At the start of a new financial year, I realise that five years ago this summer the Jay Report was published and CSE – child sexual exploitation – entered our consciousness and our vocabulary. We learnt how children were groomed for sexual purposes by unscrupulous men.
Now we are learning about CCE – child criminal exploitation – the grooming of the young for criminal rather than sexual purposes. It’s how gangs operate. It also partly explains why there have been many incidents involving knives and stabbings in some parts of the country.
There was a time when gangs were interested in controlling a few streets of the city. This was their ‘turf’. They advertised it by marking buildings with their particular sign. Their graffiti was everywhere and they were aggressive towards those that entered their patch.
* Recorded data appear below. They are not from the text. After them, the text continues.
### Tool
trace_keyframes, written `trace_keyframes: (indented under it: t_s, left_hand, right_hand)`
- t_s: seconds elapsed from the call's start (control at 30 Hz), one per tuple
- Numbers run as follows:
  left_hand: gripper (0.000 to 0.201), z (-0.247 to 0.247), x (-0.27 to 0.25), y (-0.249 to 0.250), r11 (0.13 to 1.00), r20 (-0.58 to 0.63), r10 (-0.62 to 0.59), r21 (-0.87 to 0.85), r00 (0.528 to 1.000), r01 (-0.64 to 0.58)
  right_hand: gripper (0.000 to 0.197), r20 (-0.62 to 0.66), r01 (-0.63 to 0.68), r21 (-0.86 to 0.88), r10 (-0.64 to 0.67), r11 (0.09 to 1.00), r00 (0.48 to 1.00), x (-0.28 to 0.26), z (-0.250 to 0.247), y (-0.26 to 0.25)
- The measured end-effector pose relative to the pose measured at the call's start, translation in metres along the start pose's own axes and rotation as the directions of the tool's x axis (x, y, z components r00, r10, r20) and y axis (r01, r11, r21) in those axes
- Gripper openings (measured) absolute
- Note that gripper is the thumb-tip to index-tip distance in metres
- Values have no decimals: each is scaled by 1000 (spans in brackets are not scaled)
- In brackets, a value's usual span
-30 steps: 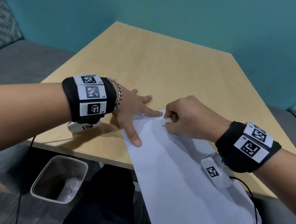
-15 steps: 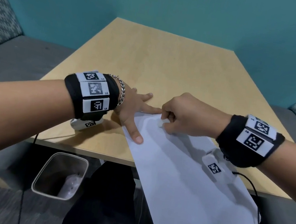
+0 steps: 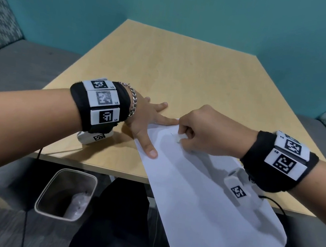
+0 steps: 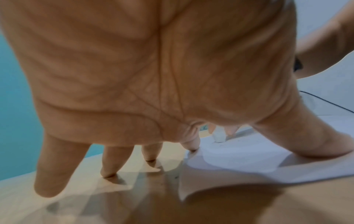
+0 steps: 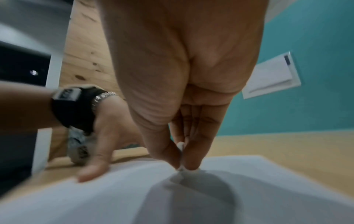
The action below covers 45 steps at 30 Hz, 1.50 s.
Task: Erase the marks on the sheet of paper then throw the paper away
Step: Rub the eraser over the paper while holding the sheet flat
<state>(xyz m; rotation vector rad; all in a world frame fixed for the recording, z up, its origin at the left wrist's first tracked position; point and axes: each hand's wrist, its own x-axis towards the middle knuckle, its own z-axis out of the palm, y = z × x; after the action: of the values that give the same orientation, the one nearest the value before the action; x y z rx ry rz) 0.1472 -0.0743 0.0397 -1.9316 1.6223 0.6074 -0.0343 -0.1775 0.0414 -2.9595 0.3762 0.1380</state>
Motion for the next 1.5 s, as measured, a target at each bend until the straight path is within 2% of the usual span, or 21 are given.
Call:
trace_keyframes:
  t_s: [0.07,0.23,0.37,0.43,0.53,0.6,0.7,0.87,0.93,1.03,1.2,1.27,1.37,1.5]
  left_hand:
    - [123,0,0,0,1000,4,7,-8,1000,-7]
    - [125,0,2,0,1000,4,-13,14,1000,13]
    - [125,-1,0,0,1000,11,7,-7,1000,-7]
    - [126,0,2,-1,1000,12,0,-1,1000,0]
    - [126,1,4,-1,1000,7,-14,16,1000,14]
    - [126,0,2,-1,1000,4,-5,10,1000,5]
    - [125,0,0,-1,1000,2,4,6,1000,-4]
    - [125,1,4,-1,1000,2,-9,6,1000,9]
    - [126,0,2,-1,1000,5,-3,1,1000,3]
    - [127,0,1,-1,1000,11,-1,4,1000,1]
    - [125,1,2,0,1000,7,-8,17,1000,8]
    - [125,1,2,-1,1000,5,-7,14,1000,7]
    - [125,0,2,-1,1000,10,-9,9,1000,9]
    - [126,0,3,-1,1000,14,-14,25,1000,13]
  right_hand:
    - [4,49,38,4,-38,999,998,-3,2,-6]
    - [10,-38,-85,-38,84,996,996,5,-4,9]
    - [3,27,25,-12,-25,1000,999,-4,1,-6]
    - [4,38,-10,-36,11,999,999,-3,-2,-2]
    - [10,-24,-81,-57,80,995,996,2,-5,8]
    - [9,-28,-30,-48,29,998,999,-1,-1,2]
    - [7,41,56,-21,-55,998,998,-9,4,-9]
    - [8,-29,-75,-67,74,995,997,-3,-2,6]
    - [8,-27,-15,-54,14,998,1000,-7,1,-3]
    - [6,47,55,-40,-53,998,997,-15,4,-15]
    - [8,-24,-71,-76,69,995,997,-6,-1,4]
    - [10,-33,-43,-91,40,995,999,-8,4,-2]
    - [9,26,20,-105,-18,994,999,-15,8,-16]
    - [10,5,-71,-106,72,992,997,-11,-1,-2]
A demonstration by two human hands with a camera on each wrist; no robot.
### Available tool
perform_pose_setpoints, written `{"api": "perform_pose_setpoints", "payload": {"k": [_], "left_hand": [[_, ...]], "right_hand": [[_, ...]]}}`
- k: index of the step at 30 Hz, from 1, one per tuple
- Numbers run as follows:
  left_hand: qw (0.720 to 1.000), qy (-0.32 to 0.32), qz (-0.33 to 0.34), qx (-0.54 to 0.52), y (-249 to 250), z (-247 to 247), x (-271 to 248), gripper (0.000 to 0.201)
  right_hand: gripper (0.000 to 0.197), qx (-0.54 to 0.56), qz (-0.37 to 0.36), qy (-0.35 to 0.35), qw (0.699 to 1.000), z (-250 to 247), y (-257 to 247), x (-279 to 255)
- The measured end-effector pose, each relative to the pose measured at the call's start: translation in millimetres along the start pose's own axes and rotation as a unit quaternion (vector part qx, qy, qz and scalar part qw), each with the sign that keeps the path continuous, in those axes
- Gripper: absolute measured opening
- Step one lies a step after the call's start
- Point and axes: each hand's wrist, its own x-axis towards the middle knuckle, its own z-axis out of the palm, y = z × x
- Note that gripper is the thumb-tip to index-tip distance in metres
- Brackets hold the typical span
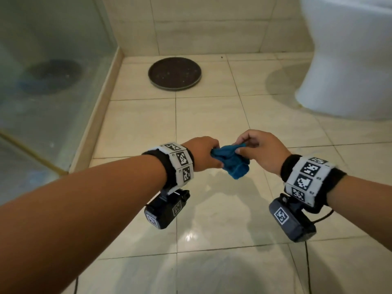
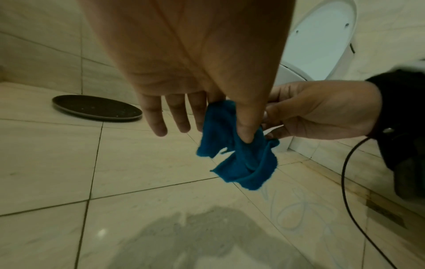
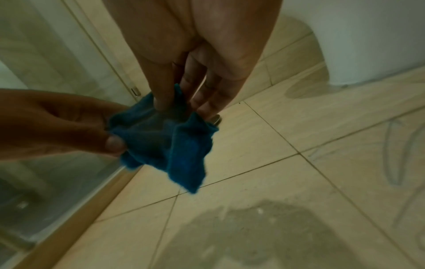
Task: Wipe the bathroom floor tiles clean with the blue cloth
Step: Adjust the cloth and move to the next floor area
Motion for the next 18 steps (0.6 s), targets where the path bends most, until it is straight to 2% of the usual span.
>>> {"api": "perform_pose_setpoints", "payload": {"k": [3, 7, 11, 13, 16, 18], "left_hand": [[0.999, 0.037, -0.009, -0.014, -8, 6, -3, 0.023], [0.998, 0.04, -0.007, -0.043, -14, 10, -10, 0.008], [0.991, 0.06, -0.02, -0.119, -21, 23, -17, 0.02], [0.988, 0.046, -0.021, -0.143, -24, 30, -21, 0.02], [0.988, -0.027, -0.008, -0.152, -27, 35, -26, 0.019], [0.982, -0.021, -0.014, -0.188, -29, 35, -27, 0.025]], "right_hand": [[0.015, -0.051, -0.015, 0.009, 0.999, -5, 10, 5], [0.019, -0.057, -0.023, -0.016, 0.998, -1, 16, 1], [0.022, -0.11, -0.025, -0.015, 0.994, 11, 19, -1], [0.021, -0.082, 0.0, -0.009, 0.997, 15, 17, 1], [0.021, 0.018, 0.046, -0.047, 0.998, 19, 11, 2], [0.021, 0.066, 0.055, -0.062, 0.994, 22, 6, 2]]}}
But criminal gangs now no longer advertise their presence. They keep a low profile because they are not interested in territory, but money. Money they can make by exploiting a lucrative drugs market.
They don’t want to draw attention to themselves. They would prefer for the authorities not to know about them. Which is where the young people come in.
The gangs want to use children who are ‘clean skins’ – not known to the authorities, especially the police. They recruit vulnerable young people into the gang for the purposes of taking drugs around, often out of urban centres to towns and villages elsewhere – county lines.
What the young people get out of this is partly rewards – cash and drugs for their own use. But more particularly its membership of the gang itself.
The gang is like an alternative family – a family that offers the affection and support they may not be getting from home or anywhere else. Once a young person is in the gang they start to behave in the way people often do within families. So they can be fiercely loyal and protective.
And this is where the knives come in. Families fall out and fight, mostly with verbal abuse and the occasional brawl. But sometimes revenge becomes more violent. Among gangs that can lead to weapons.
If we are to overcome knife crimes we need to target and disrupt the gangs. But we also need alternative ‘families’ – boxing and football clubs and youth services – who will teach young people different patterns of behaviour – like mutual respect and tolerance.